The rubric has to be able to go red

This is the part people skip, and skipping it makes the whole pattern theater. A verification step that cannot fail is decoration. If your rubric is "is the output high quality and helpful," every run passes, because that criterion has no red state. You have added a token cost and a warm feeling and zero signal.

Write criteria that name an observation that could be absent:

Bad: "The function handles errors gracefully." (No way to fail this on inspection. Graceful is a vibe.)
Good: "On an empty input list, the function returns [] rather than raising. Show the code path, or the test that exercises it."
Bad: "The summary is accurate."
Good: "Every numeric claim in the summary appears verbatim in the source. List each number and its source line, or mark it unverifiable."

The test for a rubric is simple: take a deliberately broken artifact and run it through. If it does not come back red, the rubric is decoration and you should rewrite it before trusting a single green.

The loop, wired so feedback actually changes the next attempt

Verification on its own is a report. To make it a harness pattern, the failed criteria have to feed back into another build attempt, and you need a stopping rule so you do not loop forever. The shape we run:

build → verify (adversarial) → 
  if all PASS with evidence: done
  if any FAIL/UNVERIFIABLE: 
    feed the specific failed criteria + evidence gap back to builder
    re-build, addressing only those
  cap at N iterations, then escalate to a human with the open criteria

A few things that bit us, so they do not bite you:

Pass the specific gap, not "try again." The builder needs the exact criterion that failed and the missing observation. "Criterion 3 failed: no test exercises the empty-input path" produces a fix. "Verification failed, retry" produces a reroll, and rerolls regress as often as they improve.

Keep the verifier's context separate. If the verifier shares the builder's transcript, it inherits the builder's rationalizations.
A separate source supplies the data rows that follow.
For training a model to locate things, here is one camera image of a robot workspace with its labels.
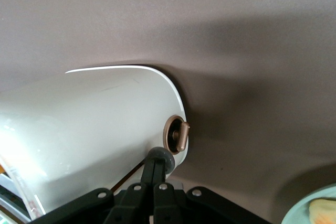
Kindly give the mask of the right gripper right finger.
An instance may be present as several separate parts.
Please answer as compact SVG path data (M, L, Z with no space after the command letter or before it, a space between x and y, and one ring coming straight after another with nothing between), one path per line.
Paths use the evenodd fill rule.
M165 160L155 161L153 174L154 223L176 223L174 188L165 182Z

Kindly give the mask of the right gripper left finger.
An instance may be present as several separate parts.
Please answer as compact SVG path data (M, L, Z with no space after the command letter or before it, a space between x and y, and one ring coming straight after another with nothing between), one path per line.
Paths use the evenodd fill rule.
M147 159L139 183L130 185L104 223L149 223L156 159Z

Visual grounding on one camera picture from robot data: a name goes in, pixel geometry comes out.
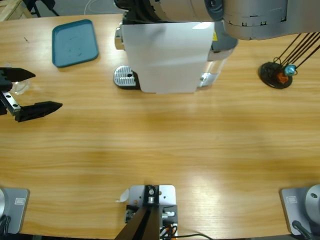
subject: sticker
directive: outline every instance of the sticker
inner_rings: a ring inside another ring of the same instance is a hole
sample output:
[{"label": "sticker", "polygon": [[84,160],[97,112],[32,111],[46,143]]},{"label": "sticker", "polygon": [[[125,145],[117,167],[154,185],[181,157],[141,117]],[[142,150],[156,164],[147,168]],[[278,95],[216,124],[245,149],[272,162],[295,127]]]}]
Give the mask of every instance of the sticker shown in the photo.
[{"label": "sticker", "polygon": [[213,33],[213,41],[218,41],[218,36],[217,36],[216,31],[214,31],[214,33]]},{"label": "sticker", "polygon": [[14,205],[24,205],[25,204],[26,199],[25,198],[16,198],[14,201]]},{"label": "sticker", "polygon": [[286,197],[286,202],[288,204],[297,204],[298,203],[298,199],[296,196],[287,196]]}]

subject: yellow warning label
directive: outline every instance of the yellow warning label
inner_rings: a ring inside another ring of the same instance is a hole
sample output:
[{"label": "yellow warning label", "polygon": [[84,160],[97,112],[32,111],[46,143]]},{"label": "yellow warning label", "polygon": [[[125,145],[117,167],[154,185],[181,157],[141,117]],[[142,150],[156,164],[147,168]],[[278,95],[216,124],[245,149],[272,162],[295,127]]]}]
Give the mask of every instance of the yellow warning label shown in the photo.
[{"label": "yellow warning label", "polygon": [[213,41],[218,41],[218,36],[216,34],[216,31],[213,33]]}]

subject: electrical wire
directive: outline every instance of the electrical wire
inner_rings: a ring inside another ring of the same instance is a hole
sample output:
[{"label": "electrical wire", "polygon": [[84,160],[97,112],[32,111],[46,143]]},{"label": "electrical wire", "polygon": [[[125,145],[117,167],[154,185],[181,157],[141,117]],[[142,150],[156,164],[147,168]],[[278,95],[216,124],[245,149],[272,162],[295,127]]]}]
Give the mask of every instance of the electrical wire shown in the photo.
[{"label": "electrical wire", "polygon": [[89,0],[87,2],[87,4],[85,5],[83,15],[86,15],[87,10],[89,10],[91,13],[94,13],[94,14],[118,14],[118,13],[120,13],[119,11],[95,11],[95,10],[93,10],[91,8],[91,6],[92,6],[92,4],[96,3],[97,1],[102,1],[102,0]]},{"label": "electrical wire", "polygon": [[213,238],[202,234],[202,233],[194,233],[194,234],[188,234],[188,235],[178,235],[176,236],[176,232],[178,230],[178,226],[177,225],[166,225],[163,228],[160,229],[160,239],[161,240],[172,240],[172,239],[182,239],[182,238],[191,238],[191,237],[204,237],[208,240],[214,240]]},{"label": "electrical wire", "polygon": [[[214,240],[213,238],[205,235],[205,234],[202,234],[202,233],[195,233],[195,234],[189,234],[189,235],[180,235],[180,236],[173,236],[172,238],[174,239],[182,239],[182,238],[191,238],[191,237],[196,237],[196,236],[199,236],[199,237],[204,237],[208,240]],[[172,238],[169,238],[169,237],[163,237],[161,239],[164,239],[164,240],[171,240]]]},{"label": "electrical wire", "polygon": [[91,2],[92,2],[92,0],[89,0],[89,1],[86,3],[86,5],[85,5],[85,7],[84,7],[83,15],[86,15],[87,8],[88,8],[88,6],[89,6],[89,4],[90,4]]}]

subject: gray mounting plate
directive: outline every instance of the gray mounting plate
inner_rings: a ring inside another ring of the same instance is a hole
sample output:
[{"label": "gray mounting plate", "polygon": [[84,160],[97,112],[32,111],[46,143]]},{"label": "gray mounting plate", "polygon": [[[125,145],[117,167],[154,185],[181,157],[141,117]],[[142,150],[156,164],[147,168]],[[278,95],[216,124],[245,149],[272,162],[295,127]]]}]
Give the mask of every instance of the gray mounting plate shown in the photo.
[{"label": "gray mounting plate", "polygon": [[136,87],[134,73],[130,66],[119,66],[113,74],[113,81],[119,87]]},{"label": "gray mounting plate", "polygon": [[[176,188],[173,185],[159,185],[159,204],[176,205]],[[129,205],[142,207],[145,185],[134,185],[129,188]]]},{"label": "gray mounting plate", "polygon": [[19,188],[3,188],[3,191],[7,197],[3,214],[11,217],[8,233],[17,234],[23,224],[29,191]]},{"label": "gray mounting plate", "polygon": [[286,188],[280,192],[288,230],[293,235],[301,235],[300,232],[292,226],[294,220],[299,221],[306,230],[311,232],[311,225],[306,217],[305,210],[308,189],[309,187]]},{"label": "gray mounting plate", "polygon": [[[218,74],[203,72],[199,83],[198,88],[207,87],[212,85],[217,79]],[[113,74],[113,81],[118,87],[136,87],[137,83],[135,81],[134,73],[130,66],[123,65],[119,66]]]}]

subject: black round base
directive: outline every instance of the black round base
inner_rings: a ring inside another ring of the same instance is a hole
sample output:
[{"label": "black round base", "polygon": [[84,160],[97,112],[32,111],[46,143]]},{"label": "black round base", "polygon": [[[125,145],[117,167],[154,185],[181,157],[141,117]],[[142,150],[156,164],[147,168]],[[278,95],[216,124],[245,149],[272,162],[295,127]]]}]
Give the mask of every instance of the black round base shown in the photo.
[{"label": "black round base", "polygon": [[262,82],[275,89],[285,89],[292,84],[293,77],[289,76],[285,83],[279,82],[278,73],[281,65],[276,62],[267,62],[259,67],[258,75]]}]

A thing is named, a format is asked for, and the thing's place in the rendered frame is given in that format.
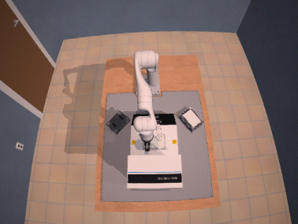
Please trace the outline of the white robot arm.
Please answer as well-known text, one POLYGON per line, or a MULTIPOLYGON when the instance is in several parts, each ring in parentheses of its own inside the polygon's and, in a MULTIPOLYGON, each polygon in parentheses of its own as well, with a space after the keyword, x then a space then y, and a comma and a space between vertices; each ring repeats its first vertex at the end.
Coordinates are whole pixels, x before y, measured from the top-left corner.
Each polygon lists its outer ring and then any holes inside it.
POLYGON ((158 83, 157 77, 158 54, 152 50, 140 50, 134 54, 134 69, 137 88, 137 108, 145 111, 149 116, 138 116, 134 119, 133 125, 135 130, 140 134, 140 138, 149 141, 153 137, 162 140, 161 125, 157 124, 152 106, 152 93, 149 85, 158 83), (156 62, 157 58, 157 62, 156 62), (141 69, 147 69, 147 82, 144 80, 141 69), (143 130, 140 132, 140 130, 143 130), (155 134, 154 132, 155 131, 155 134))

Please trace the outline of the black rectangular frame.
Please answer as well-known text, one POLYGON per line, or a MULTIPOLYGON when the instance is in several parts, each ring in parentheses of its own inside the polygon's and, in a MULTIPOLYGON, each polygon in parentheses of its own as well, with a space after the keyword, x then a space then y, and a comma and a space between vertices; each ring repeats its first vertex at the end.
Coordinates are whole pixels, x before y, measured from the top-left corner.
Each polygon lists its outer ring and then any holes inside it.
POLYGON ((195 113, 195 111, 192 108, 188 108, 185 112, 183 112, 182 114, 179 115, 180 119, 183 121, 183 123, 187 126, 187 128, 193 132, 194 130, 196 130, 197 128, 200 127, 200 125, 203 124, 203 121, 201 120, 201 118, 195 113), (192 112, 199 118, 199 120, 201 121, 198 125, 196 125, 194 128, 190 126, 190 124, 184 119, 184 117, 182 116, 183 114, 185 114, 186 112, 188 112, 189 110, 192 110, 192 112))

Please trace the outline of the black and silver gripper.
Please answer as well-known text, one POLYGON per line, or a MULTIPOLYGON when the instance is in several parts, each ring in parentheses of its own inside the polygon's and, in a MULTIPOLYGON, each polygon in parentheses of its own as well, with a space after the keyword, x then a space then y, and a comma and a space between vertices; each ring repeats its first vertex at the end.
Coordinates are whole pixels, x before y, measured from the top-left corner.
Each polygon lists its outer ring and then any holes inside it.
MULTIPOLYGON (((153 137, 154 138, 154 137, 153 137)), ((143 142, 145 142, 144 143, 144 146, 145 146, 145 151, 150 151, 150 145, 151 145, 151 141, 153 140, 153 138, 151 139, 151 140, 149 140, 149 141, 144 141, 143 140, 143 142), (149 147, 148 147, 149 146, 149 147)))

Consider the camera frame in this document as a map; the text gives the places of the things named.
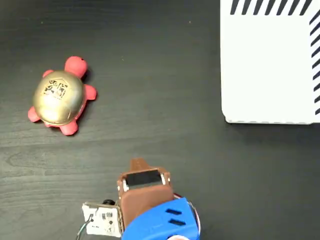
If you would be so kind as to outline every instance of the toy turtle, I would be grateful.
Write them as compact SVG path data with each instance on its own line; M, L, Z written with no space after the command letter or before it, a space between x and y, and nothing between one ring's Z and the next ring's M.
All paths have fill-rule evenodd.
M85 60L71 56L63 71L45 71L35 90L33 106L28 111L30 121L42 120L46 127L60 128L66 136L77 132L77 119L87 100L97 97L96 89L81 81L87 69Z

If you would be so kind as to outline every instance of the sticker on turtle shell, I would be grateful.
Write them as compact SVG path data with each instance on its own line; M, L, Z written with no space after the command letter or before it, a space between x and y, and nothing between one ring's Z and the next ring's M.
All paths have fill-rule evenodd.
M68 85L60 82L59 80L49 80L47 85L45 86L43 94L50 95L56 99L61 100L66 94L66 89Z

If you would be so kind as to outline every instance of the gold turtle shell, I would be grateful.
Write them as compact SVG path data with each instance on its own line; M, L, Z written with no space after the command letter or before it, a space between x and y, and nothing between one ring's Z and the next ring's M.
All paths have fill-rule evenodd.
M53 126L70 123L85 101L81 79L66 71L54 71L39 83L33 106L39 118Z

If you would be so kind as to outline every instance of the dark wooden table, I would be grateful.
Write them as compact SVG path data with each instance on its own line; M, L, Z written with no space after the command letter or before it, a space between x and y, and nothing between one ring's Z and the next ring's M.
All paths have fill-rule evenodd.
M0 3L0 239L73 240L133 157L171 171L203 240L320 239L320 129L226 124L219 28L217 0ZM66 137L27 111L72 55L98 99Z

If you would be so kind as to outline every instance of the white box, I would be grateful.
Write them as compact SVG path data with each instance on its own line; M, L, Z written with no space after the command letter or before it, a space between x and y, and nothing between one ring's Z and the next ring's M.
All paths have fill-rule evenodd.
M226 121L320 123L319 39L320 0L221 0Z

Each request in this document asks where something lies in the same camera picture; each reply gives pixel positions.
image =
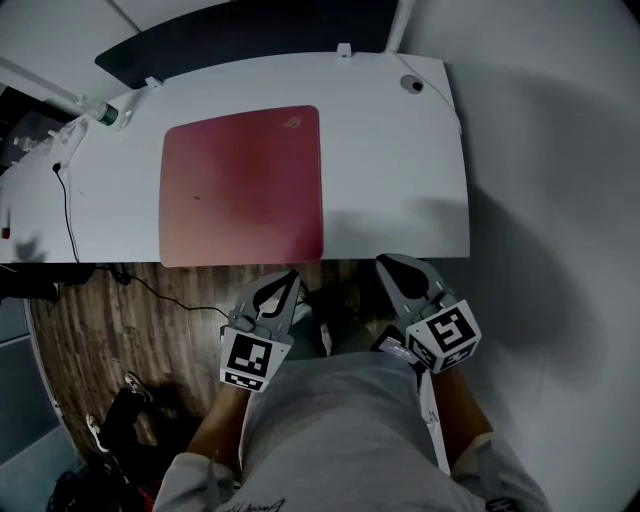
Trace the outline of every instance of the black cable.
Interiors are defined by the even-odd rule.
[[[69,240],[71,240],[71,249],[73,249],[73,257],[76,260],[76,263],[80,263],[80,259],[78,258],[78,251],[76,249],[76,241],[73,237],[73,232],[71,231],[71,224],[69,223],[69,214],[67,213],[67,188],[64,186],[62,179],[58,172],[60,171],[60,163],[54,164],[53,173],[58,178],[60,185],[62,186],[62,193],[64,194],[64,220],[67,223],[67,232],[69,233]]]
[[[73,249],[73,257],[76,260],[76,263],[80,263],[80,259],[78,258],[78,251],[77,251],[77,247],[76,247],[76,242],[75,242],[75,239],[73,237],[73,232],[71,231],[71,224],[69,223],[69,215],[67,213],[67,188],[64,186],[64,183],[62,182],[62,179],[60,179],[60,175],[58,174],[59,171],[60,171],[60,163],[58,162],[58,163],[53,165],[53,173],[58,178],[58,181],[60,182],[60,185],[62,185],[62,192],[64,194],[64,219],[65,219],[65,221],[67,223],[67,232],[69,233],[69,240],[71,241],[71,248]],[[160,295],[157,291],[155,291],[153,288],[151,288],[151,286],[149,286],[147,283],[145,283],[139,277],[131,275],[131,274],[129,274],[128,272],[126,272],[124,270],[122,272],[120,272],[115,268],[115,266],[113,268],[96,267],[96,269],[98,269],[98,270],[106,270],[108,272],[111,272],[111,275],[116,280],[116,282],[118,282],[118,283],[120,283],[120,284],[122,284],[124,286],[126,286],[128,284],[128,281],[127,281],[126,278],[128,278],[129,280],[133,279],[134,281],[138,281],[139,283],[144,285],[144,287],[147,290],[149,290],[151,293],[153,293],[159,299],[168,300],[169,302],[173,302],[174,304],[177,304],[182,309],[185,309],[187,311],[199,311],[199,310],[209,309],[209,310],[217,311],[218,313],[220,313],[225,318],[229,318],[229,315],[227,315],[224,311],[222,311],[221,309],[218,309],[218,308],[216,308],[214,306],[189,307],[189,306],[185,306],[184,304],[182,304],[181,302],[177,301],[176,299],[173,299],[171,297],[165,297],[164,295]]]

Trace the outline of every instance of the sneaker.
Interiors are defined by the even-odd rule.
[[[109,453],[109,450],[107,450],[104,446],[102,446],[102,444],[100,444],[100,438],[98,436],[100,434],[101,423],[98,418],[96,418],[93,414],[87,414],[87,416],[85,417],[85,421],[87,422],[87,427],[89,427],[89,431],[93,435],[93,438],[96,441],[96,445],[98,445],[100,451]]]
[[[133,372],[127,372],[124,375],[124,381],[127,383],[127,386],[134,393],[138,393],[144,397],[144,401],[148,404],[153,402],[153,395],[149,392],[147,388],[144,387],[144,384],[140,381],[140,379]]]

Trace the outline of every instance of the wooden floor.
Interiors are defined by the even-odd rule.
[[[188,306],[233,308],[239,290],[284,266],[166,269],[159,264],[127,265],[127,271],[163,295]],[[385,321],[372,261],[328,261],[293,266],[310,290],[336,280],[355,280],[372,315],[374,335]],[[202,417],[219,387],[220,327],[226,319],[215,311],[186,311],[160,300],[144,286],[122,286],[106,271],[96,271],[82,286],[61,288],[53,307],[32,301],[41,356],[64,421],[85,457],[97,452],[85,426],[89,412],[104,416],[133,371],[151,388],[175,395],[184,410]],[[153,441],[148,423],[140,435]]]

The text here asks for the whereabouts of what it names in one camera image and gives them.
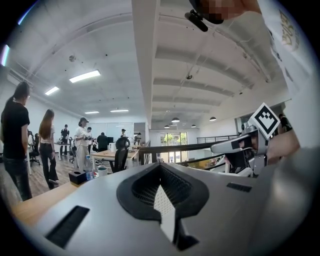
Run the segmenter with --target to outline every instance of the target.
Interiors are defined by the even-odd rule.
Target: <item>water bottle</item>
[[[93,180],[95,178],[93,166],[90,161],[90,155],[85,156],[85,176],[88,181]]]

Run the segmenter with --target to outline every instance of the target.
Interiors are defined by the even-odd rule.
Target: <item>desk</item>
[[[31,164],[30,164],[30,146],[28,145],[27,149],[26,149],[26,160],[27,160],[27,167],[28,167],[28,172],[30,175],[32,175],[32,169],[31,169]]]
[[[26,225],[33,226],[49,208],[66,198],[80,185],[68,182],[48,192],[23,201],[12,208],[13,215]]]
[[[137,158],[137,162],[139,163],[139,154],[138,154],[139,150],[136,149],[134,152],[128,153],[128,156],[126,157],[126,160],[129,161],[130,167],[133,167],[132,164],[132,159],[135,156],[138,156]],[[92,157],[92,164],[93,164],[93,169],[96,169],[96,159],[105,159],[107,161],[115,161],[115,156],[116,156],[116,152],[111,152],[110,149],[105,150],[105,151],[101,151],[101,152],[97,152],[97,153],[93,153],[91,154]]]
[[[70,146],[70,143],[54,143],[54,144],[58,146]],[[58,154],[59,154],[59,161],[61,161],[60,148],[58,150]]]

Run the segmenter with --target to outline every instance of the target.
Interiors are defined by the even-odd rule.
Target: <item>floor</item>
[[[110,167],[109,162],[103,162],[106,167]],[[133,162],[133,166],[137,166],[138,163],[136,161]],[[32,175],[29,175],[29,185],[32,193],[32,197],[36,197],[41,195],[47,191],[49,191],[48,185],[46,183],[42,163],[39,165],[38,163],[34,162],[31,166]],[[68,173],[74,171],[74,164],[69,162],[69,156],[62,156],[61,161],[59,161],[59,157],[56,156],[56,167],[55,167],[57,176],[58,176],[58,183],[63,185],[69,182],[69,175]],[[0,164],[0,172],[4,171],[4,164]]]

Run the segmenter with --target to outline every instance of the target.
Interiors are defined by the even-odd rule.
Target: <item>man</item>
[[[90,139],[88,139],[88,151],[90,154],[90,149],[91,149],[91,145],[92,145],[92,133],[91,133],[92,128],[88,127],[88,129],[86,130],[86,132],[88,133],[88,137],[90,137]]]
[[[122,129],[122,130],[121,130],[121,135],[120,135],[121,138],[122,138],[122,137],[126,137],[125,131],[126,131],[125,129]]]
[[[278,126],[278,134],[284,134],[292,130],[292,127],[284,114],[279,114],[280,124]]]
[[[108,150],[108,137],[105,136],[104,132],[101,132],[101,135],[96,138],[96,142],[98,142],[98,152]]]
[[[213,24],[235,18],[252,11],[262,14],[270,33],[271,53],[277,60],[291,96],[285,113],[292,127],[290,131],[279,134],[270,140],[268,159],[289,156],[300,146],[314,148],[320,143],[317,130],[308,134],[302,124],[320,123],[320,117],[308,113],[313,106],[319,109],[319,76],[317,74],[316,54],[304,38],[304,32],[293,17],[275,0],[189,0],[193,8]],[[297,113],[305,113],[295,118]]]
[[[68,137],[69,137],[69,130],[68,125],[66,124],[64,126],[64,129],[61,130],[61,143],[67,144],[68,143]],[[60,156],[62,156],[62,149],[64,147],[64,155],[67,155],[67,146],[60,146]]]

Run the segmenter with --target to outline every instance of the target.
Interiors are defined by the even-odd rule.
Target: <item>ceiling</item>
[[[10,74],[36,96],[80,116],[145,116],[130,0],[38,1],[8,45]],[[101,76],[69,81],[94,70]],[[54,86],[60,90],[46,96]],[[110,112],[116,108],[129,112]]]
[[[150,127],[177,117],[186,129],[230,97],[283,79],[261,15],[205,21],[204,33],[184,17],[191,9],[188,0],[38,1],[8,42],[6,66],[35,96],[76,115],[134,113]],[[101,76],[69,81],[93,70]]]

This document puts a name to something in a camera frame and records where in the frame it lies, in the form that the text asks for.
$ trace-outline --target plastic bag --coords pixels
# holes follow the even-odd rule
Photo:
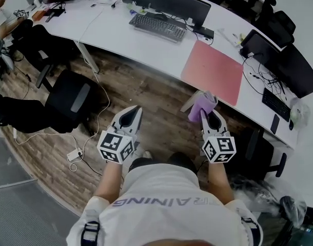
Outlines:
[[[229,180],[235,198],[242,200],[250,211],[282,216],[296,228],[303,223],[307,205],[284,180],[270,177],[256,182],[241,175]]]
[[[291,112],[290,118],[295,128],[301,129],[307,126],[310,118],[310,108],[301,99],[293,98],[290,102]]]

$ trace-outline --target black and white marker cube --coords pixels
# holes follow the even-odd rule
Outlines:
[[[215,137],[206,139],[202,147],[210,163],[226,163],[236,154],[235,141],[233,137]]]
[[[103,159],[123,164],[134,152],[133,138],[103,130],[97,149]]]

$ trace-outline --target strap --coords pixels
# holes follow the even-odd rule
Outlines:
[[[261,245],[262,238],[259,225],[251,218],[241,218],[241,222],[248,234],[249,246]]]
[[[100,231],[100,223],[90,221],[85,224],[81,234],[81,246],[97,246],[97,237]]]

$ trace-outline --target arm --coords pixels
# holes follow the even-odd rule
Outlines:
[[[122,165],[109,162],[106,165],[100,184],[94,196],[101,197],[110,203],[118,199],[122,177]]]
[[[209,163],[209,189],[208,191],[216,196],[222,204],[226,205],[234,200],[232,188],[229,185],[224,164]]]
[[[16,20],[14,23],[10,25],[6,25],[4,22],[3,24],[0,25],[0,38],[4,39],[6,36],[8,36],[14,28],[16,28],[20,23],[24,21],[24,17],[20,17],[18,20]]]

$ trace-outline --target desk leg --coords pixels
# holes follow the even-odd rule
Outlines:
[[[82,55],[84,56],[84,58],[86,59],[86,61],[88,62],[88,64],[90,65],[90,67],[92,68],[92,70],[98,74],[100,69],[99,67],[96,65],[95,61],[93,60],[93,58],[91,57],[91,55],[89,54],[87,48],[85,47],[85,45],[83,43],[80,42],[74,42],[76,44],[76,46],[79,48],[80,52],[82,53]]]
[[[203,92],[200,90],[197,90],[192,97],[189,98],[189,100],[182,106],[181,108],[181,112],[185,112],[186,110],[188,110],[190,107],[193,106],[195,100],[202,95]]]

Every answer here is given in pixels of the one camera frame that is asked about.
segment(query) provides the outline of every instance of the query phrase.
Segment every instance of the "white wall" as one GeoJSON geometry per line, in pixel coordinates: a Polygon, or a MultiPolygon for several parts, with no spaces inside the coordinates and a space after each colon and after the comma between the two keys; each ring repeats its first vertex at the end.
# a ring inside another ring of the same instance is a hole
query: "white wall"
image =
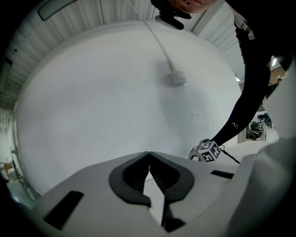
{"type": "Polygon", "coordinates": [[[76,37],[30,75],[18,100],[18,144],[38,192],[85,166],[135,152],[187,158],[227,121],[240,89],[218,50],[188,32],[153,28],[185,72],[184,86],[171,84],[167,59],[141,22],[76,37]]]}
{"type": "Polygon", "coordinates": [[[8,133],[0,131],[0,163],[11,161],[8,133]]]}

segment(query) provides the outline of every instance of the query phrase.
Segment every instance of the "ceiling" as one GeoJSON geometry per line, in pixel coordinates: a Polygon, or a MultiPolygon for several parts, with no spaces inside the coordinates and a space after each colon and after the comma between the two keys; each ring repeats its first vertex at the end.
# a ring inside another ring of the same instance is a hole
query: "ceiling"
{"type": "MultiPolygon", "coordinates": [[[[101,25],[139,20],[125,0],[78,0],[42,21],[37,10],[45,2],[41,1],[23,21],[6,50],[12,67],[4,92],[0,94],[0,107],[13,109],[30,72],[62,42],[101,25]]],[[[149,0],[130,2],[145,20],[154,20],[159,14],[149,0]]],[[[190,20],[180,20],[186,30],[215,45],[229,62],[234,74],[243,79],[244,64],[235,37],[234,18],[223,0],[218,0],[214,7],[203,13],[192,15],[190,20]]]]}

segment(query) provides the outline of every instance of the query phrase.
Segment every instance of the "person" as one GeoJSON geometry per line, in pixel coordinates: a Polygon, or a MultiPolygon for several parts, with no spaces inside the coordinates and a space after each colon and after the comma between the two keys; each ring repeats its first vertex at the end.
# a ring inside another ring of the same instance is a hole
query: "person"
{"type": "MultiPolygon", "coordinates": [[[[225,0],[234,14],[236,37],[245,64],[245,84],[240,98],[222,129],[212,138],[219,146],[235,137],[252,121],[265,97],[271,57],[287,70],[295,55],[293,1],[225,0]]],[[[151,0],[160,14],[184,17],[202,12],[217,0],[151,0]]]]}
A fresh window that sees only the task spec and the artifact is the whole point. This is also why a single agent told to "now check your work" is weaker than a second call: same window, same blind spots.

Cap the iterations. Three rebuild attempts on one failing criterion usually means the criterion is wrong, the task is underspecified, or the model genuinely cannot do it. Looping a fourth time mostly burns tokens. Escalate with the open criteria attached so the human starts from the actual blocker.

Cost, and when it is worth it

This roughly doubles the model spend on any task you wrap in it, plus the rebuild iterations. That is real, and it is not free, so do not wrap everything. We reserve adversarial verification for work where a wrong result is expensive to catch downstream: anything that writes to a real system, sends something to a customer, moves money, or feeds a decision we will not manually re-check. For a throwaway script or a draft a human reads next anyway, the cheaper move is to just let the human be the verifier.

One efficiency note from running it: a smaller, faster model can often hold the verifier role, because checking a specific criterion against an artifact is a narrower task than producing the work. We have had the builder on a stronger model and the verifier on a cheaper one, and the cheaper verifier still catches the failures the builder rationalized past, as long as the rubric is concrete. Test that split on your own task before trusting it; the right verifier model depends on how subtle the failures you are hunting are.

If you take one thing

The pattern is two ideas, and both have to be present. First, the checker is adversarial and context-isolated, so it is not invested in the answer. Second, the rubric names observations that can be absent, so a green is earned rather than assumed. Drop either one and you are back to an agent grading its own homework, just with more steps. Build a deliberately broken artifact, send it through your verifier, and watch it go red before you trust the next green.